Ils sont des outils comme support
à la relation »
Quels mots associez-vous spontanément au travail social ?
Accueil, rencontres, projets pédagogiques communs, support à la relation, créer du lien, travail dans l’urgence, partage, humanité.
Pour quelles raisons avez-vous choisi votre métier ?
Je pense que cela provient de ma famille, par transmission de ses valeurs. Mes parents militaient dans des associations populaires et pour des bonnes causes. Petite, je rêvais de devenir avocate mais quand j’ai su qu’on ne défendait pas seulement les innocents, j’ai vite changé d’avis. Je voulais travailler avec l’humain. Enfant, je ne supportais pas l’injustice à l’école et je défendais tous mes camarades de classe.

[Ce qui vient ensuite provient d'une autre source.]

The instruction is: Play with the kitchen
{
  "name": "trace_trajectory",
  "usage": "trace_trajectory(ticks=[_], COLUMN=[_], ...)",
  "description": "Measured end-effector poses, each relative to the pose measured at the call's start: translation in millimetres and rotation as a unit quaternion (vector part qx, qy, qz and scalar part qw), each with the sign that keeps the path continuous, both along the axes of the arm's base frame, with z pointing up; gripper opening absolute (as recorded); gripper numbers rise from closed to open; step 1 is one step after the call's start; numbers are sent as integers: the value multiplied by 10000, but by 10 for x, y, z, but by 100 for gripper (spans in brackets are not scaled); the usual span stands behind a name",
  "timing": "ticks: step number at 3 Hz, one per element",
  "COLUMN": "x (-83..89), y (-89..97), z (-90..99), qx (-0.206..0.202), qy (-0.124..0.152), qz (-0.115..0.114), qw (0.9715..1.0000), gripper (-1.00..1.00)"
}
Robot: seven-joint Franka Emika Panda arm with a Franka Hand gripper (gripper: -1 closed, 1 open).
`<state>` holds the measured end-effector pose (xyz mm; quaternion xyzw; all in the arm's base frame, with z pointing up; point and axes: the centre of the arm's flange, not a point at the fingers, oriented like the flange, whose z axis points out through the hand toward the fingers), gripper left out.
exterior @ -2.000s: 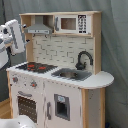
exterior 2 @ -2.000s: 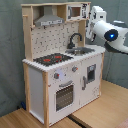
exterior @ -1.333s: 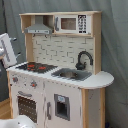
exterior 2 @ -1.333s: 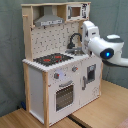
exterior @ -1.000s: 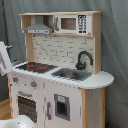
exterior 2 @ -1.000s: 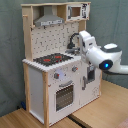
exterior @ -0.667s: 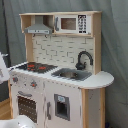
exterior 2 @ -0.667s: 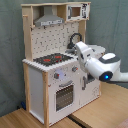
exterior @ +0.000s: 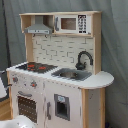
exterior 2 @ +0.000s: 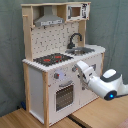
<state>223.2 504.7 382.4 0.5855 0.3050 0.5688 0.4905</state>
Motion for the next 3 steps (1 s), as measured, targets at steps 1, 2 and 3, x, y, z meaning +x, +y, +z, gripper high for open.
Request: trace_trajectory(ticks=[1, 2, 3], x=[-121, -228, -304], y=[-125, -223, -409], z=[-255, -365, -470], qx=[122, 382, 598], qy=[89, 148, 128], qz=[102, 266, 246], qw=[9998, 9988, 9978], gripper=[100, 100, 100])
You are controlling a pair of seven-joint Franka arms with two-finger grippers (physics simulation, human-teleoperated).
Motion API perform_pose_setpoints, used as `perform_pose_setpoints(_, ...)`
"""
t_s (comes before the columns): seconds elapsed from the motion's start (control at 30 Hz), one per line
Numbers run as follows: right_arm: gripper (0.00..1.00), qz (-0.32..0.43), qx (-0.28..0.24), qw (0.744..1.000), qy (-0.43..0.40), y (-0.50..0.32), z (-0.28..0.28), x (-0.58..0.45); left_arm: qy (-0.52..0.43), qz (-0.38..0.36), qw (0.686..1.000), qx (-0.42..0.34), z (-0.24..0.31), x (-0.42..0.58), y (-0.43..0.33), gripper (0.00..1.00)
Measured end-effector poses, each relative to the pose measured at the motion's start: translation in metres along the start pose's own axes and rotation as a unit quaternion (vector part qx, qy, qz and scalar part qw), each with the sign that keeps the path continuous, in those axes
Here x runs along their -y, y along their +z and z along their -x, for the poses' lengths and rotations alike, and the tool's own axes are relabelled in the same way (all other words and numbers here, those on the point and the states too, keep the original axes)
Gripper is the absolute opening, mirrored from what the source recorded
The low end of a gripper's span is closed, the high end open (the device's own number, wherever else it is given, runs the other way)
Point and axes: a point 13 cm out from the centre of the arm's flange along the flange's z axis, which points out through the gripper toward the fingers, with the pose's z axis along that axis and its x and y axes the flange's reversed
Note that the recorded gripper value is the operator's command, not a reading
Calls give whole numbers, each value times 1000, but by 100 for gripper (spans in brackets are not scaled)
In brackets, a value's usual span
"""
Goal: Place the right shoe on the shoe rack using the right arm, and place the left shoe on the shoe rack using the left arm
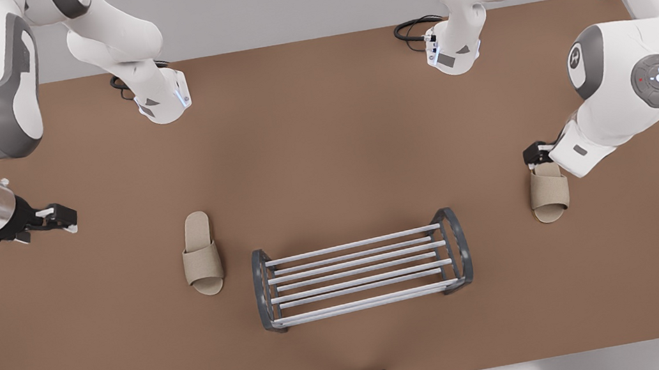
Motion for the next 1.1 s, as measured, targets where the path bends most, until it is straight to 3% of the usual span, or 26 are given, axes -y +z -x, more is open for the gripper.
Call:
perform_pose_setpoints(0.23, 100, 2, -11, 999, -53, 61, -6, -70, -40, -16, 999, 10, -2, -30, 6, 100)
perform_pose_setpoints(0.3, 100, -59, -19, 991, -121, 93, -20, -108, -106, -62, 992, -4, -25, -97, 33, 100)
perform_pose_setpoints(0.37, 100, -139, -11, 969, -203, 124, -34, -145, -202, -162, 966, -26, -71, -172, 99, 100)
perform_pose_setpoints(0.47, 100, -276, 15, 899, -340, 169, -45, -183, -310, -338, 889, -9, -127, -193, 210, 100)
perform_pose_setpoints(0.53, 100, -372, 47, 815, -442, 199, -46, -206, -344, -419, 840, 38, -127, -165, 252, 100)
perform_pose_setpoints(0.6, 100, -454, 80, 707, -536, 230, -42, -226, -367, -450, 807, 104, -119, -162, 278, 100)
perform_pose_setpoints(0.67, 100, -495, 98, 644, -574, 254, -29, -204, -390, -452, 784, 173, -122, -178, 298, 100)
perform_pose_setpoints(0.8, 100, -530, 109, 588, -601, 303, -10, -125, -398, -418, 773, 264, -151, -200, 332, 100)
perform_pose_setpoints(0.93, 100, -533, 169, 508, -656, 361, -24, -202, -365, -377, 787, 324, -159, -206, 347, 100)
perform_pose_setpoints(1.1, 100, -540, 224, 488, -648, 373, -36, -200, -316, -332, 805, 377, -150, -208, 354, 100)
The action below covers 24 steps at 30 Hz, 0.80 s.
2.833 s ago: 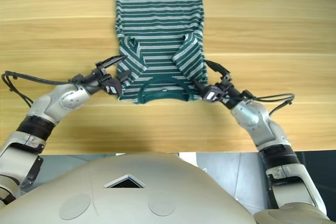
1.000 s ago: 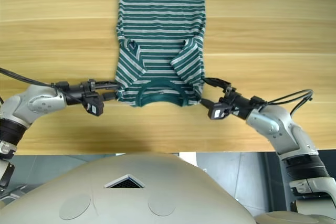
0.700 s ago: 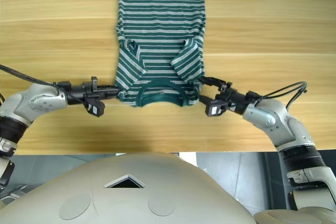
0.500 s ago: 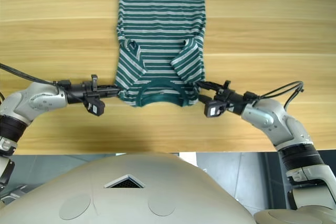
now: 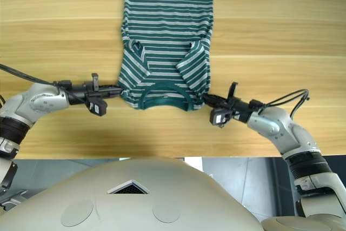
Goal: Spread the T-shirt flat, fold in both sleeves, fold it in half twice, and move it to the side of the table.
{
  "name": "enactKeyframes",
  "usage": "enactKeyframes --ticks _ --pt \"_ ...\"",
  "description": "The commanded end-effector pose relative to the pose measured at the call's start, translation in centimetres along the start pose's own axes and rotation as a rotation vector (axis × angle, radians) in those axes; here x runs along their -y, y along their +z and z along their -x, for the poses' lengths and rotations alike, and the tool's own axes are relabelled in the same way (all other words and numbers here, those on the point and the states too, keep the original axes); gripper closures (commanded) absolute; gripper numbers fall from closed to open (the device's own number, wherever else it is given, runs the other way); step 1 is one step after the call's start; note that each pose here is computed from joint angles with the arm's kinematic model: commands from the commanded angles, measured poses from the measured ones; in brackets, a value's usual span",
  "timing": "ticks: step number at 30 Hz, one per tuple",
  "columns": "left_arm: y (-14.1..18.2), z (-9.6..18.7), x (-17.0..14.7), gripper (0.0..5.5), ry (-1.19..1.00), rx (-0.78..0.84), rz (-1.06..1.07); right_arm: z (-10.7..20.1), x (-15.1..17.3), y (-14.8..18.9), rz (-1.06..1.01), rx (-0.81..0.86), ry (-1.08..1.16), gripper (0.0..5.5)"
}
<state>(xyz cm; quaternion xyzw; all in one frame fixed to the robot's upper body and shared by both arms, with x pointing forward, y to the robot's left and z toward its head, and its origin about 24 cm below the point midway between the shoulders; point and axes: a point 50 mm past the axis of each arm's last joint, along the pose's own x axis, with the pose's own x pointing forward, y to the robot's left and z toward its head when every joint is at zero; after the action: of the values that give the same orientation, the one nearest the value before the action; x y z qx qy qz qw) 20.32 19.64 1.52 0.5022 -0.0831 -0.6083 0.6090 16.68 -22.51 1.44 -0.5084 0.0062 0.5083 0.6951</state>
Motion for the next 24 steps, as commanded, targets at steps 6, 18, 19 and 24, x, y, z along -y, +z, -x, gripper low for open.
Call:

À l’adolescence, je me suis vite aperçue que je voulais exercer un métier en rapport avec les relations humaines et tout naturellement, je me suis tournée vers le métier d’éducateur.
Quelles formations avez-vous suivies ?
Lycéenne en carrières sanitaires et sociales, j’ai tout d’abord décroché le brevet d’aptitude aux fonctions d’animateur (BAFA). J’ai rapidement rejoint le monde professionnel en intervenant dans un quartier de Strasbourg. Cette expérience m’a convaincue que j’étais faite pour cela. J’ai obtenu un Brevet d’État d’animateur technicien de l’éducation populaire et de la jeunesse (BEATEP). Cette orientation m’a permis d’acquérir un grand nombre de compétences et de me forger une belle expérience. J’ai appris à créer, partager, faire vivre des projets culturels éducatifs avec différents publics. C’était une richesse de pouvoir le faire.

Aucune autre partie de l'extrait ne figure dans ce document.